I hold Don Maass in high regard. He's a great agent and the best of the teaching agents out there. I attended his Breakout Novel Intensive workshop and walked away with a treasure trove of knowledge and inspiration. If you want to learn from the best, attend one of Don's workshops.

That doesn't mean I don't take a different view than Don on a point or two.

I keep Don's The Breakout Novelist at hand whenever I sit down to hammer on my keyboard. The book is full of step-by-step advice, the kind that authors with more street credentials than I take to heart. But here's where I have a problem. In that writing guide, Don has these words; "Now think about the people whom you deeply admire, who stir in you awe, respect, humility, and high esteem. Are these regular people, no different than anyone else? They may be everyday folks like friends or family, true enough, but you see in them what is exceptional, strong, beautiful, and brave."

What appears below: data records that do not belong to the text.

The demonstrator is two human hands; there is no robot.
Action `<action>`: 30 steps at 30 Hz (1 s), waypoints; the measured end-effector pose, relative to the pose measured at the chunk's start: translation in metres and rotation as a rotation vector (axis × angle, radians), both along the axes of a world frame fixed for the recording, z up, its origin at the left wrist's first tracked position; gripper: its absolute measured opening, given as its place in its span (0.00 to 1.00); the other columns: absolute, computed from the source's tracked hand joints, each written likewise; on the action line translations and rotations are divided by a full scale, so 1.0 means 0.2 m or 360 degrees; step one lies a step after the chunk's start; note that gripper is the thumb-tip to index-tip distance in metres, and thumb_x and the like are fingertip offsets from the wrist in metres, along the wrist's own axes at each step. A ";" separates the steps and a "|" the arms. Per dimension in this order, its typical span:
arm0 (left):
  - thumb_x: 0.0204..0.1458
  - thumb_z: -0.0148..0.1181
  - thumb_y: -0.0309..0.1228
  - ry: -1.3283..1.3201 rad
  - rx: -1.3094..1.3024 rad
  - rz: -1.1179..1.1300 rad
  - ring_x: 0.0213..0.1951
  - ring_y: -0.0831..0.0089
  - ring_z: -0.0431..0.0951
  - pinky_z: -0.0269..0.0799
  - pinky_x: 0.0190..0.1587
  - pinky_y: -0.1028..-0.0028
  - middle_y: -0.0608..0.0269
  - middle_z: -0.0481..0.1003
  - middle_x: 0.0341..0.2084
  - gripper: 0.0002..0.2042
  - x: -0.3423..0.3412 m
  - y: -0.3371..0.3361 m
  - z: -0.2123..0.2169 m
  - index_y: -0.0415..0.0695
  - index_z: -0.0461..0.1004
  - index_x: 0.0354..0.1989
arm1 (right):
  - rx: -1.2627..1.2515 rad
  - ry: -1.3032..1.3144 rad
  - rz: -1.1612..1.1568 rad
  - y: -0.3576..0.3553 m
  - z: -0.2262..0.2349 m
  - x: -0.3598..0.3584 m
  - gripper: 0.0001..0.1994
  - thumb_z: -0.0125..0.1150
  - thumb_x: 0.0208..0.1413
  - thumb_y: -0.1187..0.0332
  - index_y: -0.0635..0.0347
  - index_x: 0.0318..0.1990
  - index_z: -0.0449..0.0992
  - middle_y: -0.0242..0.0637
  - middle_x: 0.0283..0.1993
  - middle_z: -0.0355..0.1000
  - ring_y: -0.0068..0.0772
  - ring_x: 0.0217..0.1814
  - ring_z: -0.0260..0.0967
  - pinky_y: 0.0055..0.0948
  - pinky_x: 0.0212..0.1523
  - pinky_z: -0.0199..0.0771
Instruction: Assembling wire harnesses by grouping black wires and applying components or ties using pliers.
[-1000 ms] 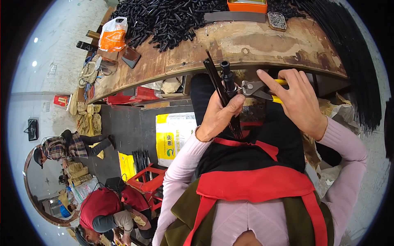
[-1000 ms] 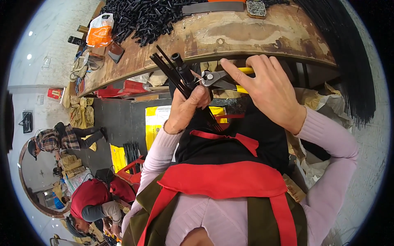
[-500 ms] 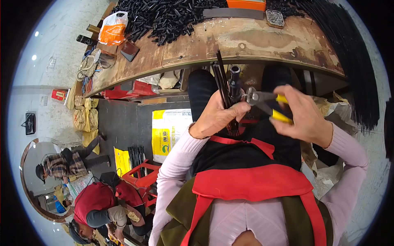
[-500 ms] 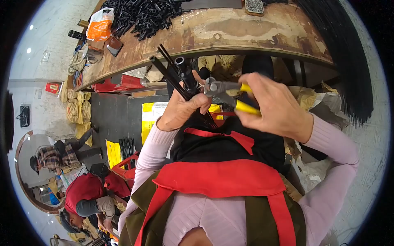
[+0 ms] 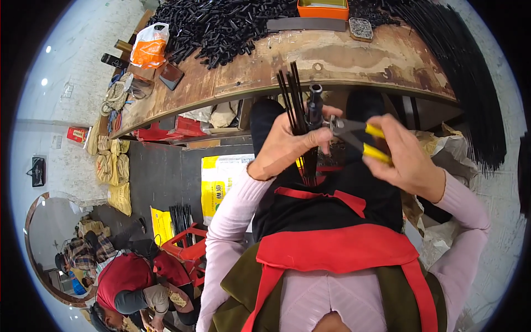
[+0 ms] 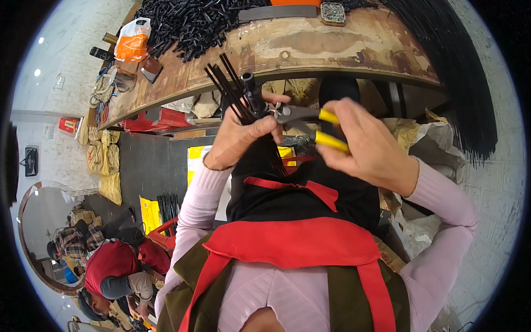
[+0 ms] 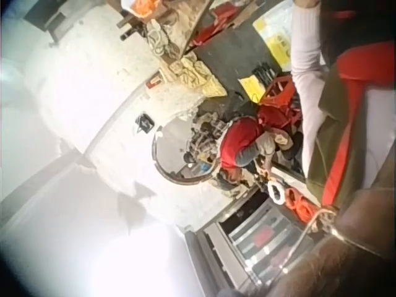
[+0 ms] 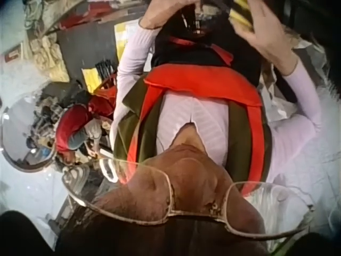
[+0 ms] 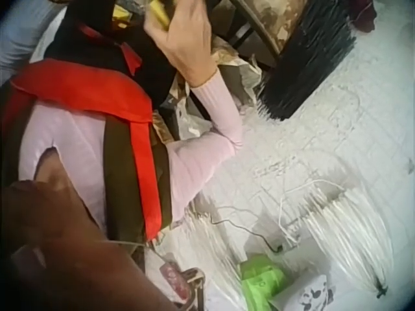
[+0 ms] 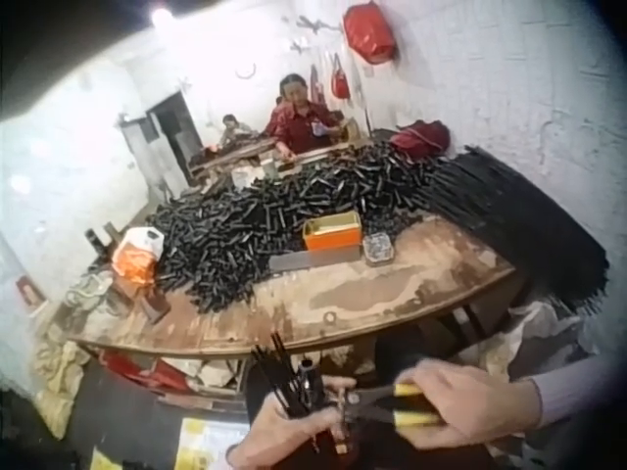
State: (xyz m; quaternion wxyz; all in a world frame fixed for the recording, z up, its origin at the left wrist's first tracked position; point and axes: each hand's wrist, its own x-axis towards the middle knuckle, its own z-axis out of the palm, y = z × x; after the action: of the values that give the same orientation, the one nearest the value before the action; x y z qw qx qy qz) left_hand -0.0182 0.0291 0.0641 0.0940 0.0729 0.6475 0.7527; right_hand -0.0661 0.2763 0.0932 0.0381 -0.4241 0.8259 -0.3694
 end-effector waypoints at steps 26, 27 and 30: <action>0.59 0.60 0.36 0.0110 0.0158 -0.0128 0.24 0.84 0.64 0.59 0.26 0.82 0.71 0.67 0.22 0.18 0.11 0.04 -0.05 0.36 0.69 0.51 | -0.0173 -0.1337 0.0360 0.03 -0.05 0.11 0.15 0.55 0.55 0.70 0.66 0.47 0.63 0.41 0.17 0.67 0.31 0.14 0.68 0.28 0.17 0.67; 0.59 0.60 0.36 0.0104 0.0155 -0.0133 0.24 0.84 0.64 0.59 0.26 0.82 0.71 0.67 0.22 0.18 0.12 0.05 -0.04 0.36 0.69 0.51 | -0.0363 -0.0211 0.0163 0.02 -0.07 0.12 0.15 0.55 0.55 0.70 0.65 0.48 0.64 0.42 0.18 0.68 0.31 0.16 0.69 0.27 0.20 0.68; 0.58 0.61 0.38 0.0095 0.0122 -0.0042 0.24 0.84 0.64 0.59 0.26 0.82 0.71 0.67 0.22 0.19 0.13 0.05 -0.03 0.36 0.69 0.50 | -0.0106 -0.0106 0.0066 0.04 -0.02 0.10 0.09 0.56 0.57 0.70 0.65 0.43 0.68 0.40 0.22 0.69 0.28 0.20 0.69 0.25 0.25 0.68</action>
State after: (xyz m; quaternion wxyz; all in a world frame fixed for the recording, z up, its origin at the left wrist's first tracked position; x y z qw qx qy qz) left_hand 0.0084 0.0391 0.0578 0.0816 0.1073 0.6196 0.7733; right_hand -0.0471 0.2851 0.0898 0.0591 -0.4296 0.8026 -0.4097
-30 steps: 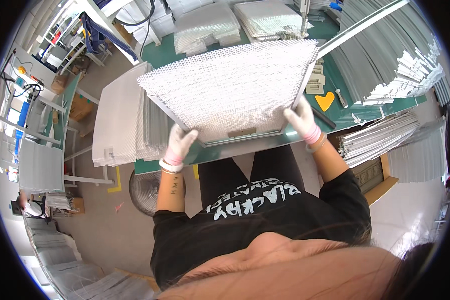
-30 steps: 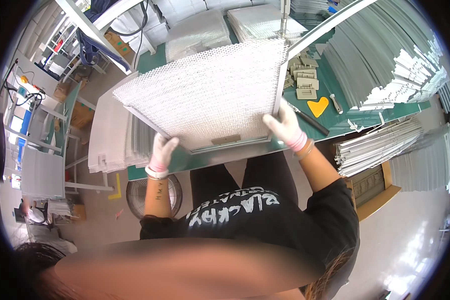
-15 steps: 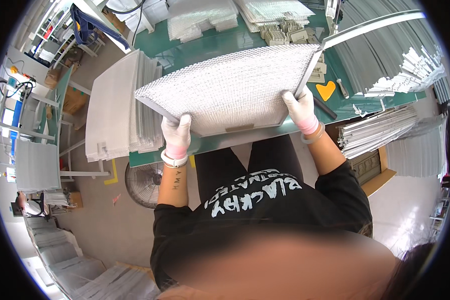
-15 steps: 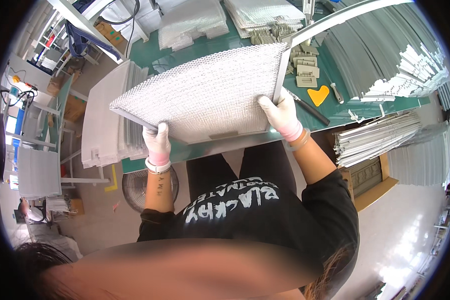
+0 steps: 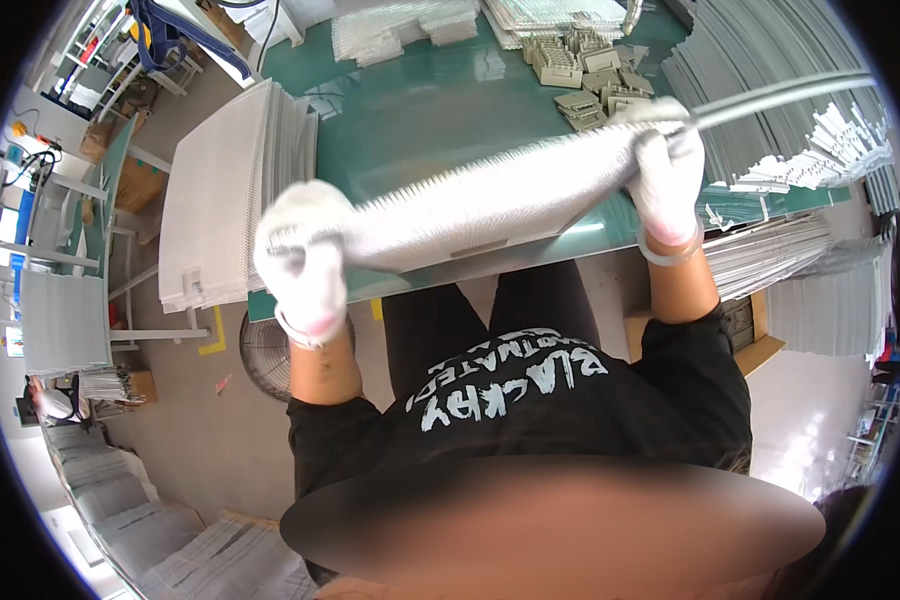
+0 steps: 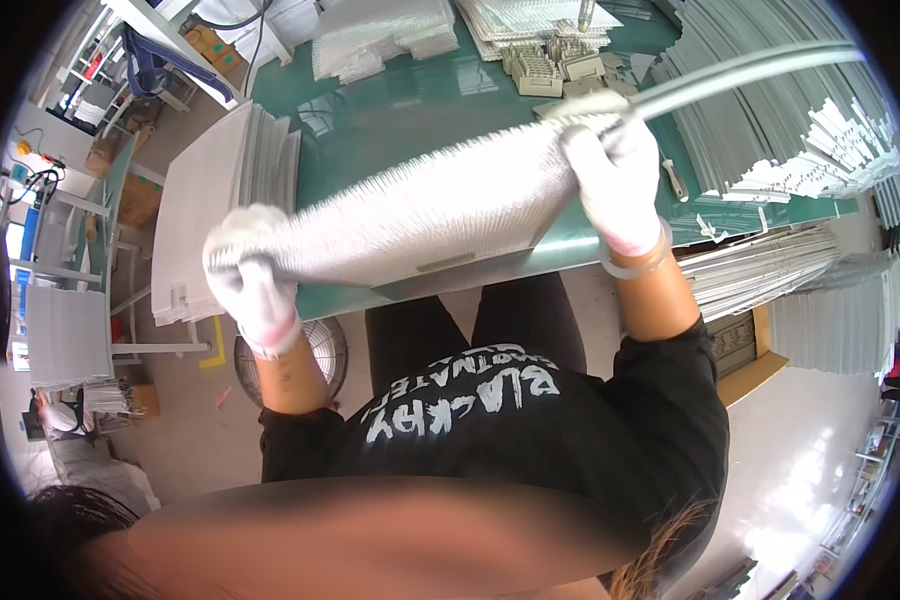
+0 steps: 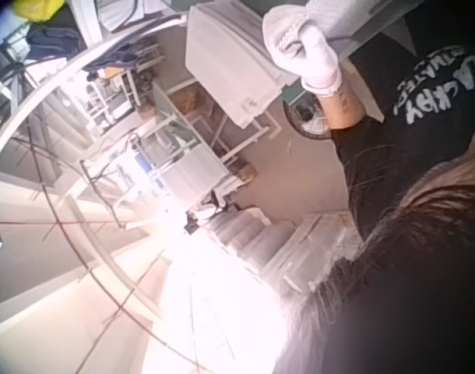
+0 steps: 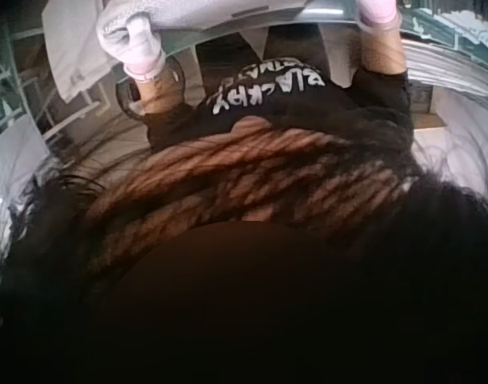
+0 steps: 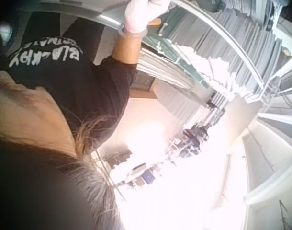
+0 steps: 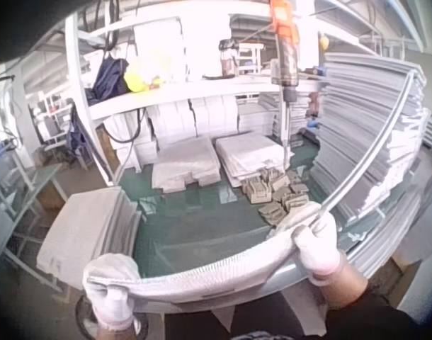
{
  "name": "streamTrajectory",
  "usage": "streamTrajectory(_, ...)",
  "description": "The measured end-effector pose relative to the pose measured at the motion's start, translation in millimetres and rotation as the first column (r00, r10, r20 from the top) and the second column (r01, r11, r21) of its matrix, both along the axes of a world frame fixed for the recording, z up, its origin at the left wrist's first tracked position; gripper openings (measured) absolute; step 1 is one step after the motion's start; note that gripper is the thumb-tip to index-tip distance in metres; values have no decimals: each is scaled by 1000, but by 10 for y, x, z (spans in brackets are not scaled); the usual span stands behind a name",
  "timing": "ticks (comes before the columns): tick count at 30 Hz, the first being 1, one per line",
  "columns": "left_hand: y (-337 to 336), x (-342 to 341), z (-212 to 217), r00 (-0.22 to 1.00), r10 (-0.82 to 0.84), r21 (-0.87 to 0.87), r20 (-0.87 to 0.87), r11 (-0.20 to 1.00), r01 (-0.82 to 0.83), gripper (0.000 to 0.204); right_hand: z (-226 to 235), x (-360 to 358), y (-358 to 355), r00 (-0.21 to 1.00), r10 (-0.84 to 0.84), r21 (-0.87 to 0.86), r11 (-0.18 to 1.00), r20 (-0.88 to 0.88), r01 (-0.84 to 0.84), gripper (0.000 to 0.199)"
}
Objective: Assembling mesh filter units by attaching plastic housing components using an electric screwdriver and a rubber mallet.
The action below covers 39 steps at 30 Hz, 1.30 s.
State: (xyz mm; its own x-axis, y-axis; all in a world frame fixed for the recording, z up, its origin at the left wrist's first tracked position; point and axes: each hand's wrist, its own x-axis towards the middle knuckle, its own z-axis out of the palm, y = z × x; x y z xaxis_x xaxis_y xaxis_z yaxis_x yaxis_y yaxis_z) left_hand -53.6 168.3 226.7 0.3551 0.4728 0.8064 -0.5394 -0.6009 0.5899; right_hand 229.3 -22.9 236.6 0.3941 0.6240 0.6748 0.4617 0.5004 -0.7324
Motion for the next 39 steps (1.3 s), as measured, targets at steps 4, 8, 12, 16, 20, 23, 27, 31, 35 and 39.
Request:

Those are all great characteristics, the stuff of ten thousand heroes and protagonists of fine literature. I don't disagree with Don's point, but it overlooks the power of the mundane. It masks the greatness of the middle class. Must each hero be exceptional, strong, beautiful, and brave? No. Those folks who live in a mundane world can be heroic while being unexceptional, flawed, rather ordinary, and weak. I see it all the time. I take those less-than-ideal attributes and inject them into main characters, and they turn out strangely heroic, but not in the sense of usual heroism.

I will introduce the main character of my soon-to-be-released novel The Search for Circe as an illustration. He is Sean McNabb, and he's as much an Ordinary Joe as you and I. His life is pockmarked with failure. He's divorced, works a job that pays the bills but does little else, and carries mental tapes of a rough childhood. He's a guy you might see in the grocery store and overlook.

How do I elevate a main character such as that to a position of literary prominence? I take unexceptional, flawed, ordinary, and weak Sean and put him into bizarre circumstances and settings. Ah, maybe there's something in that. I sent Maass a query letter about this novel. I didn't hear back from him for a long time, which is not rare when querying literary agents. He finally replied that he gave my manuscript serious consideration, but opted not to take it on because of his heavy workload. (I respect that after hearing Don talk about his daily routine during a speech at the Pikes Peak Writers Conference a few years ago.) But Don took a serious look when armed only with my query letter, the first two chapters of my manuscript, and a two-page synopsis. That's positive.

I will announce the release of my novel on Facebook and Twitter. I'll publish on Smashwords.com again, as I did with my earlier One Summer Season: A Young Man's Brutal Baptism Into Love And Baseball. It's a good vehicle for self-publishing. In the meantime, I'll research Smashwords' guide on how to format, etc., and will do social media work to spawn interest. I will read through the novel one last time to look for errors in editing and story construction.

The one thing I won't do is wait for a Kirkus Reviews analysis of my novel. That review is due in late November. I don't want to wait that long.